### WORK ITEM
Each line below should be written out again exactly.

### DATA SHOWN
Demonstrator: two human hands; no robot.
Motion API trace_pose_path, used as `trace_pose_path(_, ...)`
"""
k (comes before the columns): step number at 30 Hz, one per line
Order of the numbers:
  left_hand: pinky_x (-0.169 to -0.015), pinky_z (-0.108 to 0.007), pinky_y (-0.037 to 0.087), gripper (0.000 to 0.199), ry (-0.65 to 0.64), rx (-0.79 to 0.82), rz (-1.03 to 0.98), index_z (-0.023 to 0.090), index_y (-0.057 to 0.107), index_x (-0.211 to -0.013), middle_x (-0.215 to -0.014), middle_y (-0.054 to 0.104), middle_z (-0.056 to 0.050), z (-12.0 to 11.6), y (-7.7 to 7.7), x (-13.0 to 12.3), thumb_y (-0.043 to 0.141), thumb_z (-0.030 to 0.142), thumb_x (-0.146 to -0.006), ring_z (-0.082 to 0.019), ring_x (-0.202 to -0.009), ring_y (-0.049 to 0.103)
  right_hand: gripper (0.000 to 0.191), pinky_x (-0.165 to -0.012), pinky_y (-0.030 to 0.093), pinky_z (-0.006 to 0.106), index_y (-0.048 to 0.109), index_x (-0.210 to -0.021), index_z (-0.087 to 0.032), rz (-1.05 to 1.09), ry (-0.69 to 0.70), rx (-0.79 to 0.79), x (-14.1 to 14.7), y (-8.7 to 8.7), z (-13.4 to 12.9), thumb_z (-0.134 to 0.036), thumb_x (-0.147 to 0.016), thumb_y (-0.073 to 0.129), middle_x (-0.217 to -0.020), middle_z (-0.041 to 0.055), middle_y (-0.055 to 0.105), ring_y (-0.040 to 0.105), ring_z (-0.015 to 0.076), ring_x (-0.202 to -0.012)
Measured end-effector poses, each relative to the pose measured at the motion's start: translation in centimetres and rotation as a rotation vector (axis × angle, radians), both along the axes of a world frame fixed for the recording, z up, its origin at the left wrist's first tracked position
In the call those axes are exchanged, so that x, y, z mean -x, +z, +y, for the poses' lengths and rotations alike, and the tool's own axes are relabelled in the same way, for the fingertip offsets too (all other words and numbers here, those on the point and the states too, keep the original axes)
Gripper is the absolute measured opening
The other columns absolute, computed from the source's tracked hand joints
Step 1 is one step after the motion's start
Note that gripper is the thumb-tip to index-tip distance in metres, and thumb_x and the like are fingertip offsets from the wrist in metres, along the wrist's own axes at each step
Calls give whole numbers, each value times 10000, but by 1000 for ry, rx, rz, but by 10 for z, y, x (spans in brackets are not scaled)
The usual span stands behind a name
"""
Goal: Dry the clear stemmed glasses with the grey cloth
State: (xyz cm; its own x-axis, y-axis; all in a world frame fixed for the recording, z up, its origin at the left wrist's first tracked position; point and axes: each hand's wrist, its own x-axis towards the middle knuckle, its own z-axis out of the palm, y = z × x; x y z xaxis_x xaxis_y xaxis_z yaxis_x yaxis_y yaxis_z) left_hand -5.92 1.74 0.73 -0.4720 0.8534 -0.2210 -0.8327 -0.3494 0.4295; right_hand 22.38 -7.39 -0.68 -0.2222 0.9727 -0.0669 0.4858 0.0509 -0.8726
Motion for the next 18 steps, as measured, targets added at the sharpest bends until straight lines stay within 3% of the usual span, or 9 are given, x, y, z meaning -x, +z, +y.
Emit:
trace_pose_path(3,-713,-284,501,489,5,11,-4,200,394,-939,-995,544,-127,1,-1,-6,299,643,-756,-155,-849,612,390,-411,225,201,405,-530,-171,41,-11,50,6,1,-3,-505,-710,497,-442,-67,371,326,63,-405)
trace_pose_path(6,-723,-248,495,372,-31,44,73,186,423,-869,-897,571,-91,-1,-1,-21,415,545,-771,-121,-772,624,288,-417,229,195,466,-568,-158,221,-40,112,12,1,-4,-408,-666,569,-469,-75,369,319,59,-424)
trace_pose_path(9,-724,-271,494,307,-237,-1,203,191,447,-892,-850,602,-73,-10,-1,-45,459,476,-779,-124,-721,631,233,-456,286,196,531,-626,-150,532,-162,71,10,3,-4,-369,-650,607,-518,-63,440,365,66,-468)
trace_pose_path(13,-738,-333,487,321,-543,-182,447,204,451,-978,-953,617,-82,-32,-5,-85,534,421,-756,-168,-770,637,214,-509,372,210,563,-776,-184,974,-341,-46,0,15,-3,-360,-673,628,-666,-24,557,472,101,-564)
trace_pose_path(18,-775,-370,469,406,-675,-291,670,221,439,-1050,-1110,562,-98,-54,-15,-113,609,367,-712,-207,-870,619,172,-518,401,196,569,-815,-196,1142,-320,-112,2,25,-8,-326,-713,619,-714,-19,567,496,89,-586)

### RESPONSE TO THE EXERCISE
Demonstrator: two human hands; no robot.
Motion API trace_pose_path, used as `trace_pose_path(_, ...)`
"""
k (comes before the columns): step number at 30 Hz, one per line
Order of the numbers:
  left_hand: pinky_x (-0.169 to -0.015), pinky_z (-0.108 to 0.007), pinky_y (-0.037 to 0.087), gripper (0.000 to 0.199), ry (-0.65 to 0.64), rx (-0.79 to 0.82), rz (-1.03 to 0.98), index_z (-0.023 to 0.090), index_y (-0.057 to 0.107), index_x (-0.211 to -0.013), middle_x (-0.215 to -0.014), middle_y (-0.054 to 0.104), middle_z (-0.056 to 0.050), z (-12.0 to 11.6), y (-7.7 to 7.7), x (-13.0 to 12.3), thumb_y (-0.043 to 0.141), thumb_z (-0.030 to 0.142), thumb_x (-0.146 to -0.006), ring_z (-0.082 to 0.019), ring_x (-0.202 to -0.009), ring_y (-0.049 to 0.103)
  right_hand: gripper (0.000 to 0.191), pinky_x (-0.165 to -0.012), pinky_y (-0.030 to 0.093), pinky_z (-0.006 to 0.106), index_y (-0.048 to 0.109), index_x (-0.210 to -0.021), index_z (-0.087 to 0.032), rz (-1.05 to 1.09), ry (-0.69 to 0.70), rx (-0.79 to 0.79), x (-14.1 to 14.7), y (-8.7 to 8.7), z (-13.4 to 12.9), thumb_z (-0.134 to 0.036), thumb_x (-0.147 to 0.016), thumb_y (-0.073 to 0.129), middle_x (-0.217 to -0.020), middle_z (-0.041 to 0.055), middle_y (-0.055 to 0.105), ring_y (-0.040 to 0.105), ring_z (-0.015 to 0.076), ring_x (-0.202 to -0.012)
Measured end-effector poses, each relative to the pose measured at the motion's start: translation in centimetres and rotation as a rotation vector (axis × angle, radians), both along the axes of a world frame fixed for the recording, z up, its origin at the left wrist's first tracked position
In the call those axes are exchanged, so that x, y, z mean -x, +z, +y, for the poses' lengths and rotations alike, and the tool's own axes are relabelled in the same way, for the fingertip offsets too (all other words and numbers here, those on the point and the states too, keep the original axes)
Gripper is the absolute measured opening
The other columns absolute, computed from the source's tracked hand joints
Step 1 is one step after the motion's start
Note that gripper is the thumb-tip to index-tip distance in metres, and thumb_x and the like are fingertip offsets from the wrist in metres, along the wrist's own axes at each step
Calls give whole numbers, each value times 10000, but by 1000 for ry, rx, rz, but by 10 for z, y, x (spans in brackets are not scaled)
The usual span stands behind a name
"""
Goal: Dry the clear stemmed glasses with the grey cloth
State: (xyz cm; its own x-axis, y-axis; all in a world frame fixed for the recording, z up, its origin at the left wrist's first tracked position; point and axes: each hand's wrist, its own x-axis towards the middle knuckle, its own z-axis out of the palm, y = z × x; x y z xaxis_x xaxis_y xaxis_z yaxis_x yaxis_y yaxis_z) left_hand -5.92 1.74 0.73 -0.4720 0.8534 -0.2210 -0.8327 -0.3494 0.4295; right_hand 22.38 -7.39 -0.68 -0.2222 0.9727 -0.0669 0.4858 0.0509 -0.8726
Motion for the next 18 steps, as measured, targets added at the sharpest bends until straight lines stay within 3% of the usual span, or 9 are given, x, y, z meaning -x, +z, +y.
Emit:
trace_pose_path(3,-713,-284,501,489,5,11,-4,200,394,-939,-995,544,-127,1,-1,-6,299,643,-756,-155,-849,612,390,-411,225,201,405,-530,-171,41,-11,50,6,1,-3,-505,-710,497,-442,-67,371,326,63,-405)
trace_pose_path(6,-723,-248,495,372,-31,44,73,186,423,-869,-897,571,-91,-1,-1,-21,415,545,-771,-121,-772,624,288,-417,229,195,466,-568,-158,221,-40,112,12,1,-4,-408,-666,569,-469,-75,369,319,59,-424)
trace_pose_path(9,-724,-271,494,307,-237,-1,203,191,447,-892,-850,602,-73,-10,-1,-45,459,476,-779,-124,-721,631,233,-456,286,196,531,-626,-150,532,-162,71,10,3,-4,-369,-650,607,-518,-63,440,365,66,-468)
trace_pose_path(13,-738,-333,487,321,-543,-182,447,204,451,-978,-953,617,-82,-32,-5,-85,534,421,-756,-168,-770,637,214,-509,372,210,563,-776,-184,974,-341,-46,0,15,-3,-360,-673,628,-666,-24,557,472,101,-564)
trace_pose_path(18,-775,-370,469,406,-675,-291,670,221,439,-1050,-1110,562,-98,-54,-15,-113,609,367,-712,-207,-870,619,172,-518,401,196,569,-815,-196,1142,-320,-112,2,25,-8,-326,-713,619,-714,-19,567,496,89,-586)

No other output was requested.